**Dataset excerpt**:
-- Opening Marker --
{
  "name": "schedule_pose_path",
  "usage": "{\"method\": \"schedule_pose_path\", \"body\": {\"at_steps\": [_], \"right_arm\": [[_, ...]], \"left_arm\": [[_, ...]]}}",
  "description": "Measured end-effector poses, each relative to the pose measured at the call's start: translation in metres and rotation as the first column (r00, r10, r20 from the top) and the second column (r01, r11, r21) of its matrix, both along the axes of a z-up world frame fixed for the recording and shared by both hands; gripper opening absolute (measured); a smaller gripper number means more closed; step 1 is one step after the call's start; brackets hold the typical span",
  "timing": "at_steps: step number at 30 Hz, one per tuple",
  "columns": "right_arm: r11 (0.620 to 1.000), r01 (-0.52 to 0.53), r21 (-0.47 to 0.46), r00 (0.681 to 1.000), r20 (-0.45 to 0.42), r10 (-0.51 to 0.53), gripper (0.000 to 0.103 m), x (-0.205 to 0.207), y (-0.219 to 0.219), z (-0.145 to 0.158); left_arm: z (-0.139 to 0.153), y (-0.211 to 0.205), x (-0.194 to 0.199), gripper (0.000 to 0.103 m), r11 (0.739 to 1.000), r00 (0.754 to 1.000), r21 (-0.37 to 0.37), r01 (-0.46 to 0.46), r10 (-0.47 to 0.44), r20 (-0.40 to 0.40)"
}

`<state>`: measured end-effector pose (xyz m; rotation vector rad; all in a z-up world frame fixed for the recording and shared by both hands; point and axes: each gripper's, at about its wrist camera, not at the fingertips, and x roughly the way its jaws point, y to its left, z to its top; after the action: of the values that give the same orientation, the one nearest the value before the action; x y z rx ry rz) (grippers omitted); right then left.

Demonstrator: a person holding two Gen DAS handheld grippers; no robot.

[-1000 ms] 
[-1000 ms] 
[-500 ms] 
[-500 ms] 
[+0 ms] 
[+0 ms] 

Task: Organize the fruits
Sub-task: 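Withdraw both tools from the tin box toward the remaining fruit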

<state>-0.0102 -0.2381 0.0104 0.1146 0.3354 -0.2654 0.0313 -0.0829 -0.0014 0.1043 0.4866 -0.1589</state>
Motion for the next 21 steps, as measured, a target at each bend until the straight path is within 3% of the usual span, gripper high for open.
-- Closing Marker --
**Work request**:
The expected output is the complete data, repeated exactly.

**Exercise solution**:
{
  "name": "schedule_pose_path",
  "usage": "{\"method\": \"schedule_pose_path\", \"body\": {\"at_steps\": [_], \"right_arm\": [[_, ...]], \"left_arm\": [[_, ...]]}}",
  "description": "Measured end-effector poses, each relative to the pose measured at the call's start: translation in metres and rotation as the first column (r00, r10, r20 from the top) and the second column (r01, r11, r21) of its matrix, both along the axes of a z-up world frame fixed for the recording and shared by both hands; gripper opening absolute (measured); a smaller gripper number means more closed; step 1 is one step after the call's start; brackets hold the typical span",
  "timing": "at_steps: step number at 30 Hz, one per tuple",
  "columns": "right_arm: r11 (0.620 to 1.000), r01 (-0.52 to 0.53), r21 (-0.47 to 0.46), r00 (0.681 to 1.000), r20 (-0.45 to 0.42), r10 (-0.51 to 0.53), gripper (0.000 to 0.103 m), x (-0.205 to 0.207), y (-0.219 to 0.219), z (-0.145 to 0.158); left_arm: z (-0.139 to 0.153), y (-0.211 to 0.205), x (-0.194 to 0.199), gripper (0.000 to 0.103 m), r11 (0.739 to 1.000), r00 (0.754 to 1.000), r21 (-0.37 to 0.37), r01 (-0.46 to 0.46), r10 (-0.47 to 0.44), r20 (-0.40 to 0.40)"
}

`<state>`: measured end-effector pose (xyz m; rotation vector rad; all in a z-up world frame fixed for the recording and shared by both hands; point and axes: each gripper's, at about its wrist camera, not at the fingertips, and x roughly the way its jaws point, y to its left, z to its top; after the action: of the values that give the same orientation, the one nearest the value before the action; x y z rx ry rz) (grippers omitted); right then left.

Demonstrator: a person holding two Gen DAS handheld grippers; no robot.

[-1000 ms] 
[-1000 ms] 
[-500 ms] 
[-500 ms] 
[+0 ms] 
[+0 ms] 

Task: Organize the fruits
Sub-task: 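Withdraw both tools from the tin box toward the remaining fruit
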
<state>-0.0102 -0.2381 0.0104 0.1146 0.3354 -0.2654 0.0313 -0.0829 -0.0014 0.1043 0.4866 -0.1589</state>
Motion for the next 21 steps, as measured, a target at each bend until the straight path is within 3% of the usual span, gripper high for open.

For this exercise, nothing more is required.